WHAT THE TASK REQUIRES: Any images in the material are to be dropped while every line is retyped exactly.

◇ ◇ ◇ ◇ ◇

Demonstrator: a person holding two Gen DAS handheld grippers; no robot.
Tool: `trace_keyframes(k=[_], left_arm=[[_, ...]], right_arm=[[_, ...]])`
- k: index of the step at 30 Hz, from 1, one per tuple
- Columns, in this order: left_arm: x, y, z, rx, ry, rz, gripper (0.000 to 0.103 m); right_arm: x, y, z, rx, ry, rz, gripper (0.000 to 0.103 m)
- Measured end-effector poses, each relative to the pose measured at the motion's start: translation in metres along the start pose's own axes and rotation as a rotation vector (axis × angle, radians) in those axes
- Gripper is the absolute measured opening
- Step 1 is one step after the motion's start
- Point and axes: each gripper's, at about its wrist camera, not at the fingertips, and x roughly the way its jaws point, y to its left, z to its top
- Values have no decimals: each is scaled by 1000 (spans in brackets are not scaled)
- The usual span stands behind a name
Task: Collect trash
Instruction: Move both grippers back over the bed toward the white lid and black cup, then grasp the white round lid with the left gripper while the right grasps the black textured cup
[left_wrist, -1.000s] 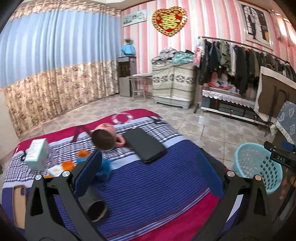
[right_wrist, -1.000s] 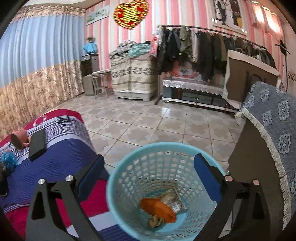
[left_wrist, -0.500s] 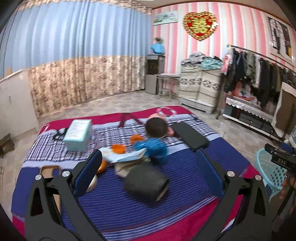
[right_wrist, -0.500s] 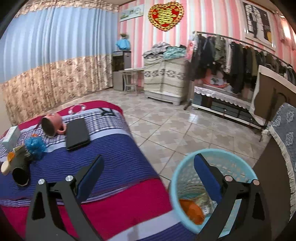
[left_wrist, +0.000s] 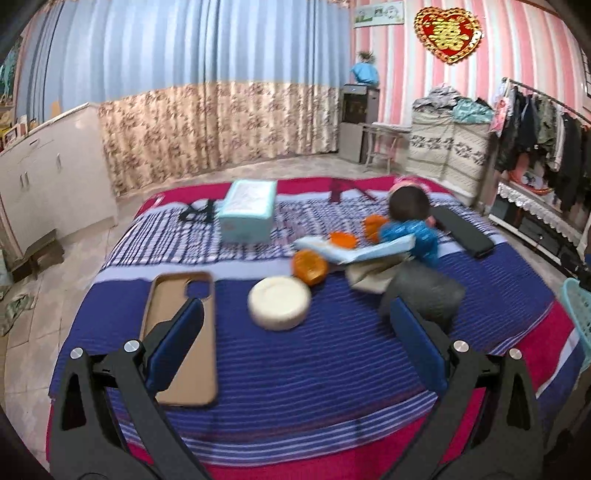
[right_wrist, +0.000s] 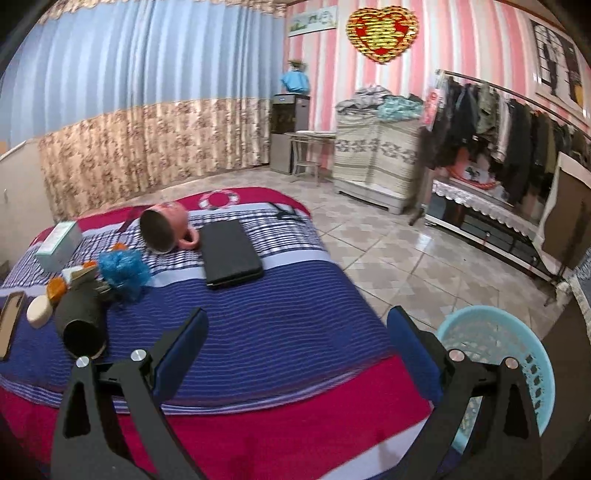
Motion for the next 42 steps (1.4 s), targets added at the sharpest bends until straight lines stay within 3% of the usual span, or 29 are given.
trace_keyframes(k=[6, 19, 21, 23, 25, 28, 38, 42], left_arm=[[24, 19, -8, -23, 60, 2, 97], [100, 7, 2, -27, 200, -18, 97], [108, 9, 2, -34, 226, -31, 93], [116, 10, 1, -50, 263, -45, 80], [115, 12, 1, -59, 256, -48, 76], [111, 10, -1, -41, 248, -50, 61], [59, 26, -14, -18, 176, -35, 61], [49, 35, -19, -27, 171, -28, 61]], right_arm=[[7, 39, -1, -54, 20, 59, 95], [18, 86, -11, -104, 74, 208, 95], [19, 89, -11, -96, 84, 237, 95], [20, 93, -12, -85, 95, 269, 95], [22, 97, -13, -88, 105, 286, 95], [23, 108, -17, -117, 111, 305, 95], [34, 149, -31, -169, 171, 435, 95], [47, 170, -31, -200, 170, 434, 95]])
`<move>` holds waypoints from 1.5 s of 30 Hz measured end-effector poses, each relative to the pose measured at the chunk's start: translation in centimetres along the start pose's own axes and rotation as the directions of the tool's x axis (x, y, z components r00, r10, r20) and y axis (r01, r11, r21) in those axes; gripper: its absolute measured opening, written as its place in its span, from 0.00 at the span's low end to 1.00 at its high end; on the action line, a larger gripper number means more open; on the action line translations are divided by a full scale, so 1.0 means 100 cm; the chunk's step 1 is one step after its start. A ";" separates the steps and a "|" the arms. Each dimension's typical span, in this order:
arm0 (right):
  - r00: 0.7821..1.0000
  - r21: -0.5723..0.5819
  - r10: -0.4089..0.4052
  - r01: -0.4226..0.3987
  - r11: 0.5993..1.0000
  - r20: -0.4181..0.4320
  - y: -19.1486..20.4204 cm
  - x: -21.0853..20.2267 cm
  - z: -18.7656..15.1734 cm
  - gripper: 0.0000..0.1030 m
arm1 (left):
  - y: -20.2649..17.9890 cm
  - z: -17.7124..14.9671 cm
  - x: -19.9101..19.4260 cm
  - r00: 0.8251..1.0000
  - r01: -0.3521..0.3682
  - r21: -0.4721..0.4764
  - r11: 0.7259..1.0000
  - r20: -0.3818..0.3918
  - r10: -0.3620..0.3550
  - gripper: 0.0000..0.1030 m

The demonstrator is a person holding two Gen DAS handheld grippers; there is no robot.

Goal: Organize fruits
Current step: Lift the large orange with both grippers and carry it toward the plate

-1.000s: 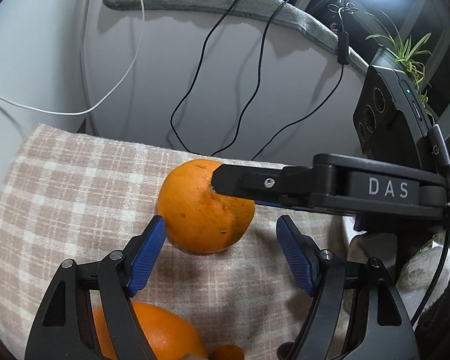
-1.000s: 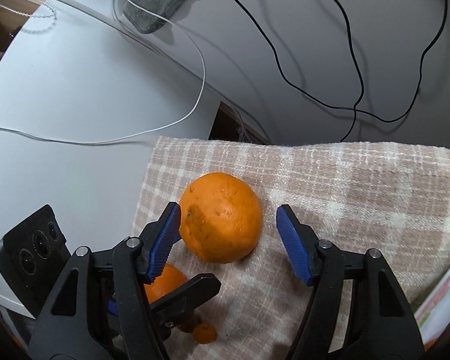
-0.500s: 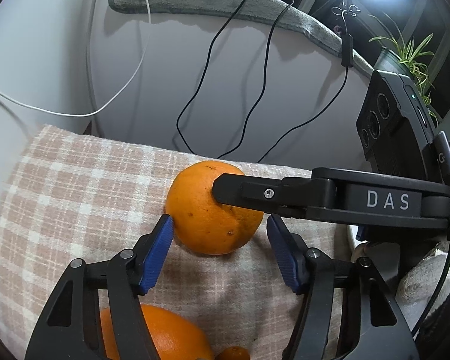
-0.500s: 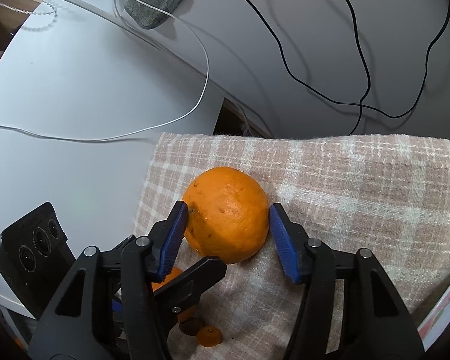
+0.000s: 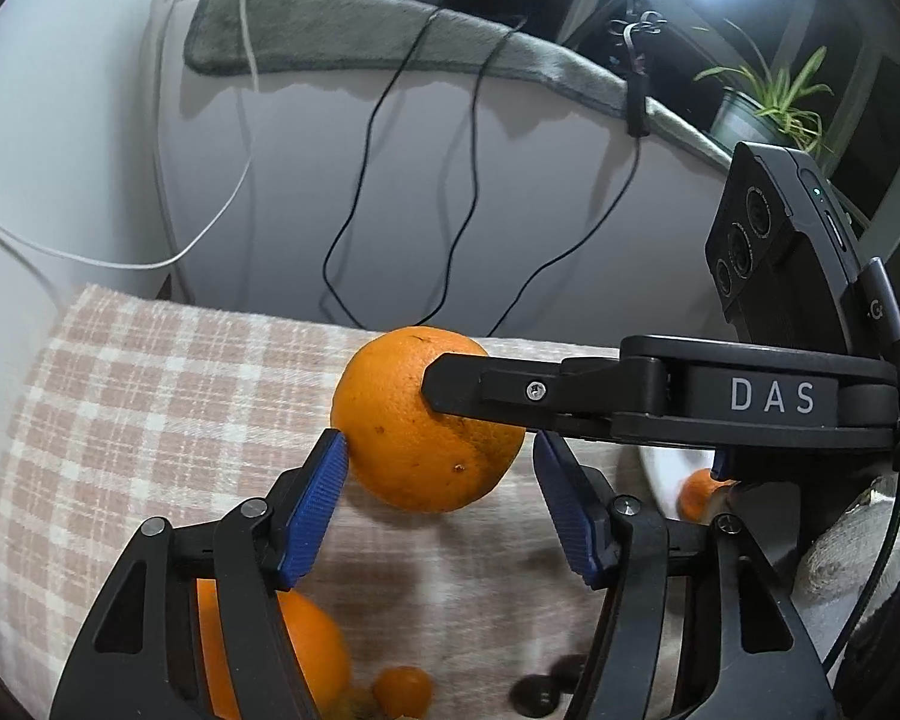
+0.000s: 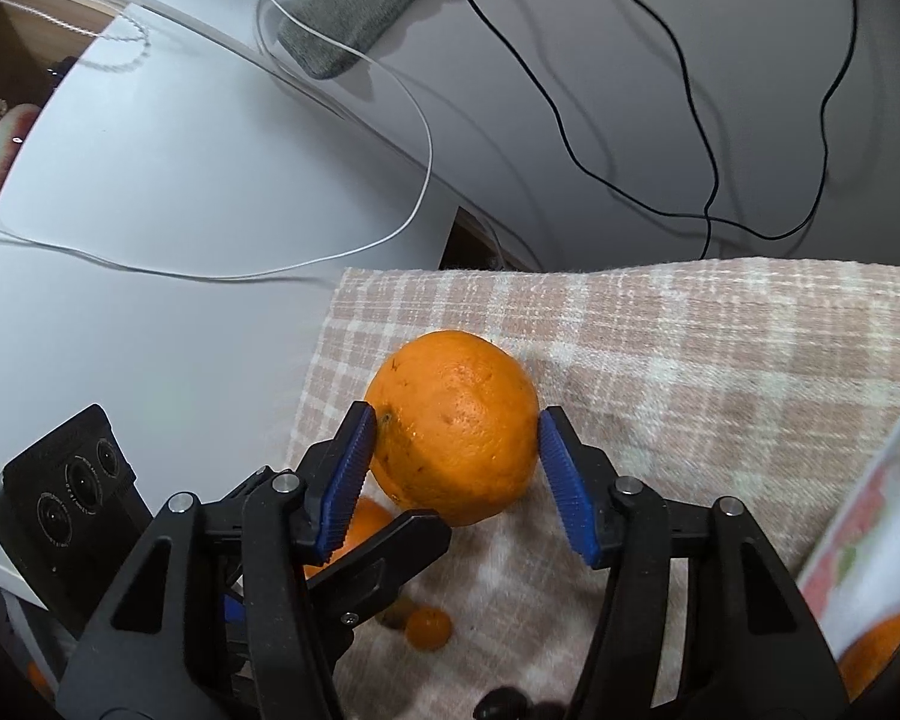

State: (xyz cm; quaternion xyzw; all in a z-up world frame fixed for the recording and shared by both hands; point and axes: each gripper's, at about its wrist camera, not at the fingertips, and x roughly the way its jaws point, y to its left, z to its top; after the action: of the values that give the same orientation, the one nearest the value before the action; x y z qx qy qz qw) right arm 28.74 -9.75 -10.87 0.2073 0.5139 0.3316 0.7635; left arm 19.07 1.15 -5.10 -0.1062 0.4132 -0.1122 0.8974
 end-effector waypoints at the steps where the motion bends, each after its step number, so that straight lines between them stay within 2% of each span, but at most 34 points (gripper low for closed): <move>1: 1.000 -0.002 -0.001 0.001 1.000 0.005 0.000 -0.005 -0.002 0.57 | -0.004 0.000 -0.001 1.000 0.002 0.004 1.000 0.003 -0.002 0.61; 10: 0.998 0.006 -0.016 0.016 1.000 0.056 -0.010 -0.053 -0.016 0.57 | -0.044 -0.003 -0.006 0.999 0.047 0.046 0.998 0.020 -0.048 0.61; 20: 0.992 0.035 -0.066 0.063 0.997 0.104 -0.036 -0.104 -0.028 0.57 | -0.088 -0.007 0.001 0.994 0.107 0.093 0.990 0.003 -0.107 0.61; 45: 0.977 0.106 -0.152 0.137 0.985 0.147 -0.088 -0.142 -0.036 0.57 | -0.139 -0.010 0.038 0.986 0.162 0.153 0.975 -0.069 -0.153 0.61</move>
State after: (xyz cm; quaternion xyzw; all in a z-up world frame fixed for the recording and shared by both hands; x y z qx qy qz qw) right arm 24.43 -26.16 -8.89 0.2305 0.4819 0.2335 0.8125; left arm 19.10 -13.26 -4.50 -0.0641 0.4187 -0.2181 0.8792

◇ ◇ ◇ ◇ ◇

EXERCISE RESPONSE:
Demonstrator: a person holding two Gen DAS handheld grippers; no robot.
Tool: `trace_keyframes(k=[_], left_arm=[[_, ...]], right_arm=[[_, ...]])`
- k: index of the step at 30 Hz, from 1, one per tuple
- Columns, in this order: left_arm: x, y, z, rx, ry, rz, gripper (0.000 to 0.103 m); right_arm: x, y, z, rx, ry, rz, gripper (0.000 to 0.103 m)
- Measured end-effector poses, each relative to the pose measured at the motion's start: translation in metres along the start pose's own axes and rotation as a rotation vector (axis × angle, radians) in those axes
- Gripper is the absolute measured opening
- Step 1 is one step after the motion's start
- Point and axes: each gripper's, at about its wrist camera, not at the fingertips, and x roughly the way its jaws point, y to its left, z to its top
- Values have no decimals: each is scaled by 1000 (spans in brackets are not scaled)
- The usual span stands behind a name
Task: Collect trash
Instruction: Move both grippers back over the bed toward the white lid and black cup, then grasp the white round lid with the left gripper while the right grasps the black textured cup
[left_wrist, -1.000s] 
[right_wrist, -1.000s] 
[left_wrist, -0.500s] 
[right_wrist, -0.500s] 
[left_wrist, +0.000s] 
[right_wrist, +0.000s] 
Motion for the next 42 steps (1.4 s), targets added at the sharpest bends until straight lines stay within 3% of the usual span, or 29 are given.
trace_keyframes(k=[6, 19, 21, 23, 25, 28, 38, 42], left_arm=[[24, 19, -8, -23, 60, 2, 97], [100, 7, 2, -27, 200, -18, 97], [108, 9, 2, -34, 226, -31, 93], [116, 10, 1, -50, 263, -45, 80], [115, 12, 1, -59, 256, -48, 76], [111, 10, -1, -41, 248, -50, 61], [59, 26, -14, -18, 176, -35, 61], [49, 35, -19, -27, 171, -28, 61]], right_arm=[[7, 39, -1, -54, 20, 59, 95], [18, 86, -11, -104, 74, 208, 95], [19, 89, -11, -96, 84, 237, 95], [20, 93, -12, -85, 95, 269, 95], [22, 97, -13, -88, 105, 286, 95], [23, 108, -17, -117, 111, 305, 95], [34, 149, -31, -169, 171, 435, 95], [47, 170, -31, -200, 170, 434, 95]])
`<move>` holds waypoints from 1.5 s of 30 Hz measured end-effector poses, each relative to the pose measured at the chunk's start: translation in centimetres along the start pose's own axes and rotation as the directions of the tool's x axis (x, y, z components r00, r10, r20) and y axis (r01, r11, r21) in those axes; gripper: its absolute measured opening, written as its place in its span, from 0.00 at the span's low end to 1.00 at its high end; on the action line, a larger gripper number means more open; on the action line translations are divided by a full scale, so 1.0 means 100 cm; the chunk's step 1 is one step after its start. A ";" separates the steps and a "|" the arms. Each dimension's typical span, in this order:
arm0 (right):
  - r00: 0.7821..1.0000
  - r21: -0.5723..0.5819
  - r10: -0.4089..0.4052
  - r01: -0.4226..0.3987
  - r11: 0.5993..1.0000
  - r20: -0.4181..0.4320
  - y: -19.1486..20.4204 cm
  - x: -21.0853..20.2267 cm
  - z: -18.7656..15.1734 cm
  - gripper: 0.0000..0.1030 m
arm1 (left):
  - y: -20.2649..17.9890 cm
  - z: -17.7124..14.9671 cm
  - x: -19.9101..19.4260 cm
  - r00: 0.8251..1.0000
  - r01: -0.3521..0.3682
  - r21: -0.4721..0.4764
  - r11: 0.7259..1.0000
  - r20: -0.3818..0.3918
  - r10: -0.3620..0.3550
  - gripper: 0.0000..0.1030 m

The demonstrator is a person holding two Gen DAS handheld grippers; there is no robot.

Goal: Organize fruits
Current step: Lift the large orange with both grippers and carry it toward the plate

-1.000s: 
-1.000s: 
-0.500s: 
-0.500s: 
+0.000s: 
+0.000s: 

State: (xyz cm; quaternion xyzw; all in a z-up world frame fixed for the recording and shared by both hands; point and axes: each gripper's, at about its wrist camera, not at the fingertips, and x roughly the way its jaws point, y to its left, z to its top; after the action: of the values that give the same orientation, the one nearest the value before the action; x y z qx qy qz qw) right arm 28.74 -9.75 -10.87 0.2073 0.5139 0.3316 0.7635; left arm 19.07 1.15 -5.10 -0.1062 0.4132 -0.1122 0.8974
 end-effector waypoints at the steps where the motion bends, each after its step number, so that straight lines between them stay within 2% of each span, but at most 34 points (gripper low for closed): <move>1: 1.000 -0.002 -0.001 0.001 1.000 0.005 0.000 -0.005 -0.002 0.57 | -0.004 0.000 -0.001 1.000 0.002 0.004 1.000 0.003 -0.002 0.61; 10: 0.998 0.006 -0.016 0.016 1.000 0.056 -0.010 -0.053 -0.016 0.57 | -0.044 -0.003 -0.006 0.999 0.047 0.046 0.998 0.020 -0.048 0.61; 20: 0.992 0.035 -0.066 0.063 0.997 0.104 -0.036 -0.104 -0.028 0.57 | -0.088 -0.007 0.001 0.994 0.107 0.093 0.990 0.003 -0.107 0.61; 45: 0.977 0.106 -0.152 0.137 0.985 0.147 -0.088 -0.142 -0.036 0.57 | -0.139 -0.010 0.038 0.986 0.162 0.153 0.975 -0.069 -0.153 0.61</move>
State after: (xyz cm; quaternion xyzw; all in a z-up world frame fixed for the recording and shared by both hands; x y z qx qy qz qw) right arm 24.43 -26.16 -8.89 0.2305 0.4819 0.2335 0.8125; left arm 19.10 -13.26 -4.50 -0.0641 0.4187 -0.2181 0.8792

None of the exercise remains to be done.